Searching monstrously large chemical space with FrankenROCS

Back in 2023 we highlighted a computational fragment linking/merging approach which was used to find high nanomolar inhibitors of the SARS-CoV-2 macrodomain (Mac1), a COVID-19 target. However, those molecules contained carboxylic acids, often associated with poor cell permeability. In a new open-access Sci. Adv. paper, James Fraser and collaborators at UCSF, Relay Therapeutics, Enamine, and Chemspace describe a related approach to find new, non-charged inhibitors.

 

The new approach, called FrankenROCS, “takes pairs of fragments as input to query a database using the rapid overlay of chemical structure (ROCS) method of comparing 3D shape and pharmacophore distribution;” the goal is to find larger molecules that most closely resemble the initial fragment pairs. As with the previous publication, the team started with more than 200 crystallographic fragment hits published in 2021. A set of 7,181 pairs of adjacently-bound fragments were searched against 2.1 million compounds commercially available from Enamine. The top 1000 were inspected, and 39 were purchased and soaked into crystals of Mac1. This led to 10 successful structures, of which AVI-313 did not contain a carboxylic acid. This molecule had weak but measurable activity in an HTRF competition assay.

 

Two million compounds is a lot but pales in comparison to Enamine’s “make-on-demand” REAL space, which at the time this research was done consisted of more than 22 billion molecules. The REAL space molecules are constructed from 960,398 building blocks that can be combined using 143 reactions. We previously described an approach called V-SYNTHES to screen Enamine’s REAL space. FrankenROCS takes a different active-learning approach called Thompson Sampling, which dates back nearly a century.

 

Imagine two sets of 1000 building blocks, R1 and R2, which could be coupled to generate 1,000,000 molecules. Rather than searching all possibilities, each R1 building block is linked to three random R2 building blocks, and each R2 building block is linked to three random R1 building blocks. These are virtually screened, and the R1 or R2 building blocks from those with the highest scoring compounds are used for further iterations. In theory, after tens of thousands of iterations, the best compounds will have been identified.

 

The researchers fed 97 fragment pairs from the 2021 paper into Thompson Sampling FrankenROCS to find molecules that would best overlay with the fragment pairs.  Ultimately 32 compounds were purchased, six of which were successfully crystallized with Mac1. Unfortunately, the most potent was a weaker inhibitor than AVI-313 and contained a carboxylic acid. The researchers speculate that the inability to find better molecules in larger chemical space may have stemmed from limitations of the scoring function, a problem we’ve previously discussed.

 

The researchers returned to focus on AVI 313, making substitutions at multiple positions, ultimately synthesizing 148 compounds, 121 of which could be characterized crystallographically. Importantly, several compounds had low micromolar activity, even without a carboxylic acid. The crystal structures show the binding site to be somewhat flexible, as evidenced by side chain and main chain movements to accommodate some of the binders.

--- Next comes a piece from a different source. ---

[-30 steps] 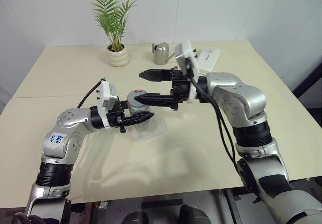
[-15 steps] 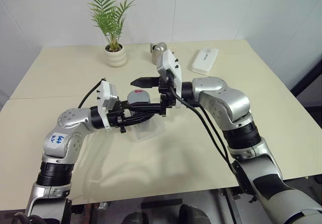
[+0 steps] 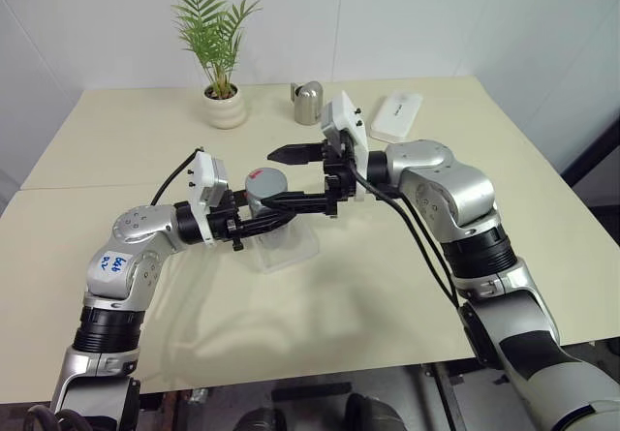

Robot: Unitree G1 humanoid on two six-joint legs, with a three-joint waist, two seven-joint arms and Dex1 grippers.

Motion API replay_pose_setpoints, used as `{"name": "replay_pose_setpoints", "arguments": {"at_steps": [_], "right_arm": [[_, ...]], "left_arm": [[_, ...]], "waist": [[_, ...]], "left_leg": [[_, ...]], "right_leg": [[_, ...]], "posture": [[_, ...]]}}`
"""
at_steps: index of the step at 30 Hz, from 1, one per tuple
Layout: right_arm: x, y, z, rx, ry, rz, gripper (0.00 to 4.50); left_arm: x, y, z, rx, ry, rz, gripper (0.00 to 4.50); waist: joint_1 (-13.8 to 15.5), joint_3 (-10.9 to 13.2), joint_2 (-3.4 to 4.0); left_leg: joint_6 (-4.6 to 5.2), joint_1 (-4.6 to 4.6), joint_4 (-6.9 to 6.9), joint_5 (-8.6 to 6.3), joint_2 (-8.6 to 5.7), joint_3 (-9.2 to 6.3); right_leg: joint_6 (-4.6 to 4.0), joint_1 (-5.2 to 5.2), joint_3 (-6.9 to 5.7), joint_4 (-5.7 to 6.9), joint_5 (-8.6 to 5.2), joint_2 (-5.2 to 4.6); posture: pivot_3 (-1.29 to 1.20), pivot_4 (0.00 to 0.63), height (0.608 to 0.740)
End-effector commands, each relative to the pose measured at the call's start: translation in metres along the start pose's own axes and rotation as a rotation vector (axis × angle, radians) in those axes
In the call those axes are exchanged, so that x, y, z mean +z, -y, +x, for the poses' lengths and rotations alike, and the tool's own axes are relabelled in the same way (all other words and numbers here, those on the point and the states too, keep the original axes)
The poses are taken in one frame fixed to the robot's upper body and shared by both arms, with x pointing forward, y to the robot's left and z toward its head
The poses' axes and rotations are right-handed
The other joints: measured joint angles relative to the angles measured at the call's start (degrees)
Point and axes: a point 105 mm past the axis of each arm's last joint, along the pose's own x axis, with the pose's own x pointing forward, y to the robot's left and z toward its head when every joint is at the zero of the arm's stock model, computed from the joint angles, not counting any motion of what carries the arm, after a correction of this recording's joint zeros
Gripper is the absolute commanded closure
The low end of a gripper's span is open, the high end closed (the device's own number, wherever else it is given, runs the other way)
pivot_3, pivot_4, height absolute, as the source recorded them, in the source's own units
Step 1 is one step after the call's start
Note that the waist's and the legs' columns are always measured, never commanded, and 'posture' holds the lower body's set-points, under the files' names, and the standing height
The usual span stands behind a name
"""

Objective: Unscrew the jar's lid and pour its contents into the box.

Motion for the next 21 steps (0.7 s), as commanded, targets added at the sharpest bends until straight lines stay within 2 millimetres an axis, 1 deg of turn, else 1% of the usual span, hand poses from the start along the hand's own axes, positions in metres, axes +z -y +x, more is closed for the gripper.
{"name": "replay_pose_setpoints", "arguments": {"at_steps": [1, 5, 9, 15, 18, 19, 21], "right_arm": [[0.010, 0.018, -0.030, -0.115, 0.036, -0.030, 0.03], [0.008, 0.016, -0.040, -0.098, 0.038, -0.024, 0.03], [0.015, 0.003, -0.048, -0.017, 0.078, -0.016, 0.03], [0.024, 0.001, -0.049, 0.016, 0.111, -0.007, 0.03], [0.037, 0.003, -0.034, 0.000, 0.162, 0.001, 0.03], [0.038, 0.003, -0.028, -0.001, 0.159, 0.008, 0.03], [0.033, -0.002, -0.017, 0.013, 0.128, 0.010, 0.03]], "left_arm": [[0.016, 0.006, 0.001, -0.044, 0.050, 0.075, 2.53], [0.015, 0.007, 0.000, -0.049, 0.044, 0.079, 2.53], [0.015, 0.008, -0.001, -0.052, 0.039, 0.085, 2.53], [0.014, 0.008, -0.002, -0.051, 0.037, 0.088, 2.53], [0.013, 0.008, -0.001, -0.050, 0.036, 0.089, 2.53], [0.013, 0.008, -0.001, -0.049, 0.036, 0.088, 2.53], [0.013, 0.009, -0.001, -0.049, 0.036, 0.086, 2.53]], "waist": [[0.05, 0.00, 0.00], [0.05, 0.00, 0.00], [-0.13, 0.00, 0.00], [0.02, 0.00, 0.00], [-0.06, 0.00, 0.00], [-0.21, 0.00, 0.00], [-0.09, 0.00, 0.00]], "left_leg": [[0.00, 0.00, 0.01, 0.00, 0.00, 0.00], [0.00, 0.00, 0.01, 0.00, 0.00, 0.01], [0.00, 0.01, -0.02, 0.00, 0.01, 0.03], [0.00, 0.01, 0.03, 0.00, 0.01, 0.03], [0.00, 0.01, 0.03, 0.00, 0.02, 0.03], [0.00, 0.01, 0.02, 0.00, 0.03, 0.03], [-0.01, 0.03, 0.00, 0.00, 0.04, 0.04]], "right_leg": [[0.00, 0.00, 0.00, 0.00, 0.00, 0.00], [0.00, 0.01, 0.00, -0.01, 0.00, 0.00], [0.00, 0.00, 0.00, -0.01, 0.00, 0.00], [0.00, 0.01, 0.02, 0.00, 0.00, 0.00], [-0.01, 0.00, 0.02, 0.02, 0.00, 0.00], [-0.01, -0.01, 0.03, 0.03, 0.00, 0.00], [-0.02, -0.02, 0.05, 0.04, 0.01, 0.02]], "posture": [[0.00, 0.150, 0.740], [0.00, 0.150, 0.740], [0.00, 0.150, 0.740], [0.00, 0.150, 0.740], [0.00, 0.150, 0.740], [0.00, 0.150, 0.740], [0.00, 0.150, 0.740]]}}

This is a nice, thorough investigation, and the 137 protein-compound crystal structures deposited into the protein data bank provide useful training data for next-generation computational approaches. Moreover, the fact that immeasurably weak fragments can be advanced to low micromolar, ligand-efficient hits is yet another reason for the research community to figure out how to make crystallographic fragment screening data more widely available, as we exhorted here.